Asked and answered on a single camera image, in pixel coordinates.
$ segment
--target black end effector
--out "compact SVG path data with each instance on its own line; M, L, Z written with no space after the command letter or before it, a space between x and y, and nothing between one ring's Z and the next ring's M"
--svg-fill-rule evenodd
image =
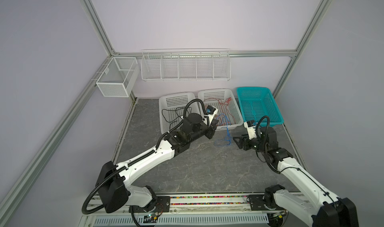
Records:
M210 112L214 112L216 109L212 106L208 106ZM208 139L212 139L215 130L217 128L218 120L212 119L209 126L203 122L203 117L197 113L191 113L183 119L183 125L180 130L169 133L164 140L172 145L172 149L175 150L175 156L179 153L189 149L190 143L196 139L206 136Z
M251 121L248 121L247 124L248 126L253 126L254 122L255 122L254 120L251 120ZM266 127L260 128L260 131L262 133L259 139L258 138L249 139L248 134L243 134L241 135L241 137L233 137L233 140L237 144L238 148L243 150L254 149L260 153L264 152L265 151L264 149L265 145L263 146L264 139L266 139L265 144L268 146L269 150L278 149L279 143L277 142L276 131L272 127L269 127L268 134L266 134L265 130L266 130Z
M115 171L116 166L112 161L105 163L101 168L96 186ZM124 177L116 175L99 189L98 193L107 213L120 209L128 201L131 193L125 188L124 180Z

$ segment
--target robotic arm
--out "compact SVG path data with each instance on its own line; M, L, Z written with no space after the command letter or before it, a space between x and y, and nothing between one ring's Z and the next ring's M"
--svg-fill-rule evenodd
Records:
M188 107L194 102L202 105L204 117L196 113L186 117ZM202 136L211 139L218 123L218 120L214 119L215 114L217 110L214 107L209 105L204 109L204 103L200 99L194 99L186 105L180 123L162 134L154 147L117 165L111 161L104 164L95 189L84 201L83 214L91 214L102 208L105 208L107 213L112 213L125 204L137 205L146 212L153 211L159 203L154 191L150 186L132 186L132 182L159 163L187 150L190 143L196 139ZM263 119L267 120L267 125L260 128L259 136L258 127ZM244 123L248 134L233 138L237 146L245 151L254 149L257 154L262 154L271 170L285 175L308 198L309 203L292 195L283 186L275 185L265 189L263 200L253 195L248 196L251 210L253 206L260 204L270 210L280 206L292 212L308 226L359 226L356 207L352 201L348 198L341 199L329 191L306 172L292 154L278 146L276 131L269 127L268 116L262 117L256 126L254 123L255 121ZM97 192L103 204L87 210L89 201Z
M188 107L194 102L201 104L204 118L196 113L191 113L186 117ZM82 213L92 214L102 208L105 208L107 213L112 213L125 204L137 205L146 212L155 209L157 196L151 187L137 187L131 184L151 168L189 149L190 143L196 139L202 136L211 139L218 123L218 120L214 119L215 114L217 114L217 109L213 106L209 105L205 109L204 103L200 99L191 100L185 106L180 123L162 134L154 147L117 165L114 165L112 161L104 164L95 189L84 201ZM89 201L97 192L103 204L87 210Z
M258 127L263 119L267 120L266 127ZM293 158L284 148L279 148L276 131L269 127L269 117L264 116L256 126L255 121L244 123L248 134L234 137L233 140L240 149L255 149L261 153L266 164L273 172L285 175L308 198L310 203L292 195L281 185L265 189L264 204L268 209L280 206L313 227L358 227L356 206L348 198L341 199L329 191ZM249 196L250 205L260 205L260 200Z

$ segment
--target red cable
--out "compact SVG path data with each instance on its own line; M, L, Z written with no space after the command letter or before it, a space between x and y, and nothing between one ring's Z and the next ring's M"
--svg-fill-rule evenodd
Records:
M231 112L230 112L229 109L228 109L228 106L229 106L230 102L232 101L232 98L231 98L231 97L227 98L227 99L225 100L225 102L223 102L223 100L221 100L221 99L215 99L215 98L205 99L204 101L208 101L208 100L216 100L216 101L220 104L220 110L221 110L221 113L223 113L223 114L226 114L226 113L230 114L230 115L232 116L233 121L234 121L235 124L236 124L236 119L235 119L235 117L231 114ZM221 119L219 118L219 120L220 120L220 124L219 124L218 126L225 125L225 124L223 123L223 118L224 118L224 117L222 117Z

+++

ABOUT THIS EXERCISE:
Please repeat the listing precisely, excluding the pictures it contains.

SOLUTION:
Asked and answered on a single camera image, in pixel coordinates.
$ segment
--target black end effector
--out "compact SVG path data with each instance on its own line; M, L, Z written with no space after the command letter or before it, a space between x and y, and nothing between one ring's Z and the next ring's M"
--svg-fill-rule evenodd
image =
Records:
M210 112L214 112L216 109L212 106L208 106ZM208 139L212 139L215 130L217 128L218 120L212 119L209 126L203 122L203 117L197 113L191 113L183 119L183 125L180 130L169 133L164 140L172 145L172 149L175 150L175 156L179 153L189 149L190 143L196 139L206 136Z
M251 121L248 121L247 124L248 126L253 126L254 122L255 122L254 120L251 120ZM266 127L260 128L260 131L262 133L259 139L258 138L249 139L248 134L243 134L241 135L241 137L233 137L233 140L237 144L238 148L243 150L254 149L260 153L264 152L265 151L264 149L265 145L263 146L264 139L266 139L265 144L268 146L269 150L278 149L279 143L277 142L276 131L272 127L269 127L268 134L266 134L265 130L266 130Z
M115 171L116 166L112 161L105 163L101 168L96 186ZM124 177L116 175L99 189L98 193L107 213L120 209L128 201L131 193L125 188L124 180Z

$ segment
--target robotic arm
--out "compact SVG path data with each instance on its own line; M, L, Z written with no space after the command letter or before it, a space between x and y, and nothing between one ring's Z and the next ring's M"
--svg-fill-rule evenodd
Records:
M188 107L194 102L202 105L204 117L196 113L186 117ZM202 136L211 139L218 123L218 120L214 119L215 114L217 110L214 107L209 105L204 109L204 103L200 99L194 99L186 105L180 123L162 134L154 147L117 165L111 161L104 164L95 189L84 201L83 214L91 214L102 208L105 208L107 213L112 213L125 204L137 205L146 212L153 211L159 203L154 191L150 186L132 186L132 182L159 163L187 150L190 143L196 139ZM263 119L267 120L267 125L260 128L259 136L258 127ZM244 123L248 134L233 138L237 146L245 151L254 149L257 154L262 154L271 170L285 175L308 198L309 203L292 195L283 186L275 185L265 189L263 200L253 195L248 196L251 210L253 206L260 204L270 210L280 206L292 212L308 226L359 226L356 207L352 201L348 198L341 199L329 191L306 172L292 154L278 146L276 131L269 127L268 116L262 117L256 126L254 123L255 121ZM97 192L103 204L87 210L89 201Z
M188 107L194 102L201 104L204 118L196 113L191 113L186 117ZM82 213L92 214L102 208L105 208L107 213L112 213L125 204L137 205L146 212L155 209L157 196L151 187L137 187L131 184L151 168L189 149L190 143L196 139L202 136L211 139L218 123L218 120L214 119L215 114L217 114L217 109L213 106L209 105L205 109L204 103L200 99L191 100L185 106L180 123L162 134L154 147L117 165L114 165L112 161L104 164L95 189L84 201ZM89 201L97 192L103 204L87 210Z
M258 127L263 119L267 120L266 127ZM293 158L284 148L279 148L276 131L269 127L269 117L264 116L256 126L255 121L244 123L248 134L234 137L233 140L240 149L255 149L261 153L266 164L273 172L285 175L308 198L310 203L292 195L281 185L265 189L264 204L268 209L280 206L313 227L358 227L356 206L348 198L341 199L329 191ZM249 196L250 205L260 205L260 200Z

$ segment
--target red cable
--out "compact SVG path data with each instance on its own line; M, L, Z written with no space after the command letter or before it, a space between x and y, and nothing between one ring's Z and the next ring's M"
--svg-fill-rule evenodd
Records:
M231 112L230 112L229 109L228 109L228 106L229 106L230 102L232 101L232 98L231 98L231 97L227 98L227 99L225 100L225 102L223 102L223 100L221 100L221 99L215 99L215 98L205 99L204 101L208 101L208 100L216 100L216 101L220 104L220 110L221 110L221 113L223 113L223 114L226 114L226 113L230 114L230 115L232 116L233 121L234 121L235 124L236 124L236 119L235 119L235 117L231 114ZM221 119L219 118L219 120L220 120L220 124L219 124L218 126L225 125L225 124L223 123L223 118L224 118L224 117L222 117Z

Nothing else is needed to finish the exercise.